Monday, June 23, 2008

YO, FRANCO. Terceras personas duermen en mí

Aprisa, desciende por la acera de la avenida. Avanza unos metros, la mirada a un lado, la mirada al otro, camina unos pasos, el nervio en la espalda, en las piernas, en las palmas, acosa la esquina, el cabello arreglado apenas, la cabeza puntiaguda, la nariz muy ancha, la frente brillante, amplia, demasiado amplia.

Contémplenlo ahí, en el cruce de las avenidas América y Brasil, recién cortado el cabello, sudoroso, apenas visible. Fatiguen la lectura: perderán al adolescente y sus rodillas trémulas.

Abran los ojos, se los presento: Francisco Estrella.

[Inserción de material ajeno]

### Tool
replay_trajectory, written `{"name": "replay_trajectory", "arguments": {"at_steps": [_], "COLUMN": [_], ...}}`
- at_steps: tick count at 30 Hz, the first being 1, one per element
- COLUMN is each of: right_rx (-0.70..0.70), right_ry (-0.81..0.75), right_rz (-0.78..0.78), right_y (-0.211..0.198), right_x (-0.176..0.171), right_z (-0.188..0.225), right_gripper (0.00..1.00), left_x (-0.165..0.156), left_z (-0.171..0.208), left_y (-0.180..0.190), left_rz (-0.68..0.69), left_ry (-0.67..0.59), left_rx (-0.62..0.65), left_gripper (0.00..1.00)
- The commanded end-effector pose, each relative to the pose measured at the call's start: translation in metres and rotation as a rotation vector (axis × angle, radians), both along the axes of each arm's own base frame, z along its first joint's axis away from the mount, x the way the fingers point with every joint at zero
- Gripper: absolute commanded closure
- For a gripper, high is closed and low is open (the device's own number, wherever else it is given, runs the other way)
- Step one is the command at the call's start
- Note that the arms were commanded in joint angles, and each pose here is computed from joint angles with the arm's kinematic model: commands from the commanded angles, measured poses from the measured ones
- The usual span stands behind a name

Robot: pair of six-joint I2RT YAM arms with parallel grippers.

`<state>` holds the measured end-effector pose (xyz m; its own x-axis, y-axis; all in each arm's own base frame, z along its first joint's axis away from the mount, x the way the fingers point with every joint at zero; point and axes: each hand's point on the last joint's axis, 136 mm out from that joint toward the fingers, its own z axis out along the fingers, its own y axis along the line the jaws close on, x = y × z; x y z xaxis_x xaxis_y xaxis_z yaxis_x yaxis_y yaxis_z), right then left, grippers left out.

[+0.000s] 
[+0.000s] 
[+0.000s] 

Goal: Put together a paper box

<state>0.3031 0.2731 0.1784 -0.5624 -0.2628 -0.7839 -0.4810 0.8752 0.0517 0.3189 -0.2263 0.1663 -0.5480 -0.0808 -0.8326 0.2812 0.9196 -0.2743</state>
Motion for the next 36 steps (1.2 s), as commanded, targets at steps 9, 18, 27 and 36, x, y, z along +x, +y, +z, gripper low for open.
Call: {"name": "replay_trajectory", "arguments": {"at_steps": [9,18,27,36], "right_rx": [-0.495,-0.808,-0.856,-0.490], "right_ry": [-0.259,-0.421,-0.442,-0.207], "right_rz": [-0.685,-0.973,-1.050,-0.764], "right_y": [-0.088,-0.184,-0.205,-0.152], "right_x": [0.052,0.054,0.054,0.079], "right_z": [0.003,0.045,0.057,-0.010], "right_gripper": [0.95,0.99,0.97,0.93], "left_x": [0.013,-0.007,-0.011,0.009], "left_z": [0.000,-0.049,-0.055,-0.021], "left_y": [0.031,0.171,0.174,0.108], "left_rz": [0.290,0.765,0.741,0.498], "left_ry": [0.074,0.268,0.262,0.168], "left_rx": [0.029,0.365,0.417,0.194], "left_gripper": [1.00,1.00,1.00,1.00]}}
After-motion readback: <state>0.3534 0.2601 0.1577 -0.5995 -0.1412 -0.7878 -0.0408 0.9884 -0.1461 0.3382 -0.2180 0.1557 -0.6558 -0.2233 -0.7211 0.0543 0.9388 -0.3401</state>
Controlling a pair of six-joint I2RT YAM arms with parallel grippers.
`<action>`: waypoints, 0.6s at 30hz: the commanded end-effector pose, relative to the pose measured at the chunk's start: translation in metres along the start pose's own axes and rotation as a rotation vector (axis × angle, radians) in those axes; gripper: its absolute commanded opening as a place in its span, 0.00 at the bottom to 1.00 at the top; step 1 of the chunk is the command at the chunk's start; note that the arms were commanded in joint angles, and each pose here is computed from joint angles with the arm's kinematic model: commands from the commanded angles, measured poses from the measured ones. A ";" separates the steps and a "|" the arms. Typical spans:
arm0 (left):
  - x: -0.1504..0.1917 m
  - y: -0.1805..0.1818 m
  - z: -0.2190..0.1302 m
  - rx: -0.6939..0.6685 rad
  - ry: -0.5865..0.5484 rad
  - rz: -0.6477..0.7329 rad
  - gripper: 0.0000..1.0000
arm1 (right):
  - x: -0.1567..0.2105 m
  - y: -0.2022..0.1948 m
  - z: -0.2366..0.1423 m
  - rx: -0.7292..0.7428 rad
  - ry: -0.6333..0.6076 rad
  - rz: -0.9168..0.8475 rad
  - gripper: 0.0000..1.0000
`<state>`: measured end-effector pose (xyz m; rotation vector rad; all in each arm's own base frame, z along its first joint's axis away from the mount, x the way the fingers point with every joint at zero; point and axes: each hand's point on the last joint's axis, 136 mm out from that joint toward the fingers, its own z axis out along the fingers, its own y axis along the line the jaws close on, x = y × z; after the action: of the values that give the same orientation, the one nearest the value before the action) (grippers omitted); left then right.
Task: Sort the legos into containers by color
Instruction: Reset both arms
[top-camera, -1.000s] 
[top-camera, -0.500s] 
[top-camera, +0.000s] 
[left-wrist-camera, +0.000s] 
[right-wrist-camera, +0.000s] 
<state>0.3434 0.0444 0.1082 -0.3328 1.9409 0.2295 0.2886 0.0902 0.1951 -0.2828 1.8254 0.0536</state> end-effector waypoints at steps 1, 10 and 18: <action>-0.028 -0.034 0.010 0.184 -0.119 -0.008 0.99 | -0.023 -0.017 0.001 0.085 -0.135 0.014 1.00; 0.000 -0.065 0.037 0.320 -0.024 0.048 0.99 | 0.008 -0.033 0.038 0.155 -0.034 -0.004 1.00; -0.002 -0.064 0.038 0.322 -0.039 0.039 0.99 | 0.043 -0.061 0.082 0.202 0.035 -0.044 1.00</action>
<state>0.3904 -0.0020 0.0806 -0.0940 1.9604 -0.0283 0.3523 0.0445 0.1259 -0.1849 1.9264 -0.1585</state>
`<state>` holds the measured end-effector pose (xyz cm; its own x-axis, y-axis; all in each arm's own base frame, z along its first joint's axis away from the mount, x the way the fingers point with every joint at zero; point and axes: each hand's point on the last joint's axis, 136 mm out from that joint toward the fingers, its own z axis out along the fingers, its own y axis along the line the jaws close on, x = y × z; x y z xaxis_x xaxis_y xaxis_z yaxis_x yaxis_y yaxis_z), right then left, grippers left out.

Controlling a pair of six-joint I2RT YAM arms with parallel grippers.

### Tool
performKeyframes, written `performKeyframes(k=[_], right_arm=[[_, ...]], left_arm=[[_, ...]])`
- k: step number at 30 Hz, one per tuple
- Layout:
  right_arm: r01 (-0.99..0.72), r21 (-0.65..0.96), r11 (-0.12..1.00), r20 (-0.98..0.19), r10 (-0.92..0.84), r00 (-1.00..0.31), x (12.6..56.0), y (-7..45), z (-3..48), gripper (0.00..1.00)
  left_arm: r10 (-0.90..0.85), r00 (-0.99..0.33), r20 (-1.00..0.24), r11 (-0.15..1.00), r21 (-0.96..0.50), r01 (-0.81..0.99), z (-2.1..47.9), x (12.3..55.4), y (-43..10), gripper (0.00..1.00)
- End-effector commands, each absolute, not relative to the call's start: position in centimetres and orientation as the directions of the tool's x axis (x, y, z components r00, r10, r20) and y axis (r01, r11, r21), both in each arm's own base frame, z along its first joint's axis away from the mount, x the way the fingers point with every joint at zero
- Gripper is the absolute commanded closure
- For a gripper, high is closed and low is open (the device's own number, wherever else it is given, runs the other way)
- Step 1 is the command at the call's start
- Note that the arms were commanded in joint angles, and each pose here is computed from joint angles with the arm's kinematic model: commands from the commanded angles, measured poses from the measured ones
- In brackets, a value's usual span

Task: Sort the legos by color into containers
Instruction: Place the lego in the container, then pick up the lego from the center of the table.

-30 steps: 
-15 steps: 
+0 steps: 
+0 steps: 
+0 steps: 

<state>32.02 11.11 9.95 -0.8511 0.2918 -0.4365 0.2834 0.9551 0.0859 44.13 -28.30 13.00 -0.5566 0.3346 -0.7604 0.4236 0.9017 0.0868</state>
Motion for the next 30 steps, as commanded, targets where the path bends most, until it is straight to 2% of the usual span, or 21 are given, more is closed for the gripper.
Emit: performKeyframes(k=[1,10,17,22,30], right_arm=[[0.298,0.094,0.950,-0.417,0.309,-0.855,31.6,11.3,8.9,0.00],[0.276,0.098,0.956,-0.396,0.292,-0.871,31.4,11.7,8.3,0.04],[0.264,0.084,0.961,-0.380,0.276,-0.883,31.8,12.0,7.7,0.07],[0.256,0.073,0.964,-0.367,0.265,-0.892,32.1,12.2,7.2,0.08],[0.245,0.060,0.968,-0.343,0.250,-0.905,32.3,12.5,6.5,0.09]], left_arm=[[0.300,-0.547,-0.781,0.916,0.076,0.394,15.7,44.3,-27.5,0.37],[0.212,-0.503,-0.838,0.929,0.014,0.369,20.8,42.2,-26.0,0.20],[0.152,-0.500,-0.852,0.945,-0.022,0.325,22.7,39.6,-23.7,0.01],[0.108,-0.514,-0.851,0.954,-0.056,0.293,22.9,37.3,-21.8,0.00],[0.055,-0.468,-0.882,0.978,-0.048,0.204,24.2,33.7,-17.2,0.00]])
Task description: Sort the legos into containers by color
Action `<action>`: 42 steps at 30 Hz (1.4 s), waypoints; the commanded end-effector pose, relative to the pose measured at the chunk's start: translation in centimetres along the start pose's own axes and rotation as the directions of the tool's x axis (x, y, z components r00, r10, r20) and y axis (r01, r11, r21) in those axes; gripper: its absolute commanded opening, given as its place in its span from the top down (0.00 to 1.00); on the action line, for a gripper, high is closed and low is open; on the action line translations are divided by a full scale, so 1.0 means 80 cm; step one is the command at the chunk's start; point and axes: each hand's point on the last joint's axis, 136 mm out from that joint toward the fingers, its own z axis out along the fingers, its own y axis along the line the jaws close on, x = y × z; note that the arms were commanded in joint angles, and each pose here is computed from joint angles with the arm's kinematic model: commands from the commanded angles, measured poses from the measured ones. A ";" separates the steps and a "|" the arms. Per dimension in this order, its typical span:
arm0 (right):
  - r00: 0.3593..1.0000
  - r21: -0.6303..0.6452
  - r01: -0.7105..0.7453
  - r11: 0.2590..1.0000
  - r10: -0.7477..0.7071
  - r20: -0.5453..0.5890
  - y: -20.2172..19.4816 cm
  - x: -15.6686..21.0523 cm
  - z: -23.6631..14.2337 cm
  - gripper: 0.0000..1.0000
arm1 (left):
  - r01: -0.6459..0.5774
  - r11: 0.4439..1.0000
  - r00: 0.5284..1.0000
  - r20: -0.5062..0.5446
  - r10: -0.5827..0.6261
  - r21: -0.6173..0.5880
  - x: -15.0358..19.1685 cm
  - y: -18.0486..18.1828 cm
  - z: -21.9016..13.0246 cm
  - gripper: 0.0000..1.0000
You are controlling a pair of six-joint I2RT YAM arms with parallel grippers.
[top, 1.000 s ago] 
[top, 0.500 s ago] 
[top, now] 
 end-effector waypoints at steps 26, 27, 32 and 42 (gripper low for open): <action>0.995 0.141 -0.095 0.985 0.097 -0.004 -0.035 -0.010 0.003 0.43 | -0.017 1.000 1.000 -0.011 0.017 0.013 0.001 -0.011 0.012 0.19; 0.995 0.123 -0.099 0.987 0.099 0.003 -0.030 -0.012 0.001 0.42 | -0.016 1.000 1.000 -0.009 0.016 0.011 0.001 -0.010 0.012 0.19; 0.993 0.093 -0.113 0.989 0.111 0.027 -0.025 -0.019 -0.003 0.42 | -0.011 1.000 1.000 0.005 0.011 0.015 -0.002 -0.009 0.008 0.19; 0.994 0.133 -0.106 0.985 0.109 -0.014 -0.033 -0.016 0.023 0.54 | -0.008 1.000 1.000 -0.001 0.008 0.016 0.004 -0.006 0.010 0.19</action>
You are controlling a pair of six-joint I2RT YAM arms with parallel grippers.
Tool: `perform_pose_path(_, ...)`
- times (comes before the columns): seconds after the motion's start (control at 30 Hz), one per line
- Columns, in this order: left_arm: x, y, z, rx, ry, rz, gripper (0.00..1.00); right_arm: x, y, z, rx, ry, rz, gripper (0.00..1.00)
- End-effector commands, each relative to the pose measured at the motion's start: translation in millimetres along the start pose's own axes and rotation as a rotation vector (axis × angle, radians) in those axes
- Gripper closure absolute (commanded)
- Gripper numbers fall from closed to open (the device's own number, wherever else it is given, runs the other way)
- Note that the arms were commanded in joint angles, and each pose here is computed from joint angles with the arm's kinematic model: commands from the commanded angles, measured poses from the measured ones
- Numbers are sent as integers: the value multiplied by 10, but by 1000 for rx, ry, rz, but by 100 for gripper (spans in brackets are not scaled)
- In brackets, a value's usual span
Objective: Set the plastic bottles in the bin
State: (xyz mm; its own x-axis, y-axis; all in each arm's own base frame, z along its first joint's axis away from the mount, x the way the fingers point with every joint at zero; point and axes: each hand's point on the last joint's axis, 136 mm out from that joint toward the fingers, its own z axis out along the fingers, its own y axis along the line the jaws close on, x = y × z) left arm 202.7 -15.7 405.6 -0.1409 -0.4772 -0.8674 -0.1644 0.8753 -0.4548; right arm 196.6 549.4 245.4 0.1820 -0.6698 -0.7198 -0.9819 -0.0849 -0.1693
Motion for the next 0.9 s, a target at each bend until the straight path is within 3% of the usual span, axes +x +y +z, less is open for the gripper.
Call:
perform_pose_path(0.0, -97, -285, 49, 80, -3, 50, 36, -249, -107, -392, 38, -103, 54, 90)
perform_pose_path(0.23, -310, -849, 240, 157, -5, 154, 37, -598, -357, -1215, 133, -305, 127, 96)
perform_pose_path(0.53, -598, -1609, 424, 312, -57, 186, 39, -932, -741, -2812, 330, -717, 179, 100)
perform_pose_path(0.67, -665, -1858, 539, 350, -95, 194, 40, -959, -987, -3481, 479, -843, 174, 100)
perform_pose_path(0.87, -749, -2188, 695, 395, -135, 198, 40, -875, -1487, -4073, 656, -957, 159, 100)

Ya tiene nombre: Francisco Estrella desciende por la acera oriental de la Brasil en busca de la avenida América con intención de tomar un autobús y regresar a su casa en el centro de la ciudad, al pie de la colina. Una mujer ha cortado su cabello con la misma máquina, iguales tijeras, la misma espuma de afeitar de la peluquería del barrio. Una mujer arregló su cabello en el lugar llamado Xandú, o algo así, una mujer mestiza como todos, vecina del sur como todos, los ojos sobre el que ingresa a la peluquería, desconfiados, como siempre. Francisco Estrella ha recorrido el directorio telefónico con avidez —alberga la esperanza de que el directorio lo salve de la monotonía y la, a su entender, enorme disociación entre lo que supone desea ser y lo que tiene a mano, en el barrio, en su casa, por ello indaga en las páginas con febril curiosidad, como un detective joven, como un justiciero—, ha saltado de la sección blanca a la amarilla y de la amarilla a la blanca (“Aviso de pie de página a dos columnas: demasiado caro. Mil sucres. Mil quinientos, no más”) hasta que sus ojos se detienen en el aviso más pequeño, el más modesto, que revisa, acepta, y copia el número. Marca los seis números, ya le tiembla la voz (“¿puedo tener una cita? ¿una qué? ¿… una reservación, una cita…? Ah. ¿A las cuatro puede ser?”), cuando se recupera han pasado una hora, dos, y piensa en la tarde, en el norte, en olores agradables y trajes de seda de las series de tevé. Cuenta las horas, los minutos que restan para ir por el autobús, un viejo Greyhound del 52 con asientos rotos y vidrios de toque, el que pasa siempre a la misma hora, las dos y cincuenta, diez manzanas a pie lejos de casa. Lo toma (se ha peinado con esmero, se ha bañado acaso, se ha mojado repetidas veces el rostro para evitar el brillo), toma asiento en uno de los lugares del frente. No deja de mirar por la ventana el ambiente que cambia y se suaviza, las edificaciones nuevas y uniformes, los arupos y el verano que han venido para quedarse. Se apea en una esquina, camina varias cuadras, muchas, atemorizado por el reloj implacable, movido por la mentira y el sueño, por el ímpetu, por la esperanza. Vuelve la mirada: nadie lo vio llegar (“me trajo mi padre en su coche, volverá por mí. En su coche”), “buenas tardes, tengo una cita…, una reservación”, tijeras, espuma de jabón, el run run de la máquina. Nadie lo mira al irse, el muchacho se aleja sin contornos, sin voz.

Desciendo aprisa (¿lentamente?) por la avenida en dirección a la estación de autobús, retorno a casa. Siento el corazón pesado, intenso, alterado. El sol brilla sobre mi frente oprobioso y sucio, como un manto de hollín. Siento el fuego en la nuca y las patillas a causa de la colonia. Subo el primer peldaño del autobús con algún temblor en las piernas que se disipa apenas tomo asiento. A lo largo del trayecto extravío mis pensamientos con la mirada retenida por la ciudad nueva y la vieja, los edificios, las casas de cemento, las de adobe, hasta que el viaje concluye y la visión de las escalinatas, el polvo, la maleza en las verandas se eleva más grande que la estatura humana. “Trepa el actor a su cueva en San Juan”, dirá la tercera persona, y yo treparé apenas un minuto antes a mi cueva en el barrio de San Juan, a través de escaleras incontables que mueren en el altar del sacrificio. Llegaré, me tumbaré sobre la cama hecha, el corazón oprimido y extraño, los ojos cerrados, el brazo derecho cruzado sobre el rostro en forma de ele.

Contémplenme aquí con el cabello recortado, sin sombra, la mentira apenas.

Mírenme, obsérvenme antes de cerrar los ojos de nuevo.


* “Trepa el actor a su cueva en San Juan”, Pasión del actor Barahona, Espectros de la calle Nueva York, Iván Carvajal.

1 comment:

Anonymous said...

Amigo, todos subimos la misma cuesta.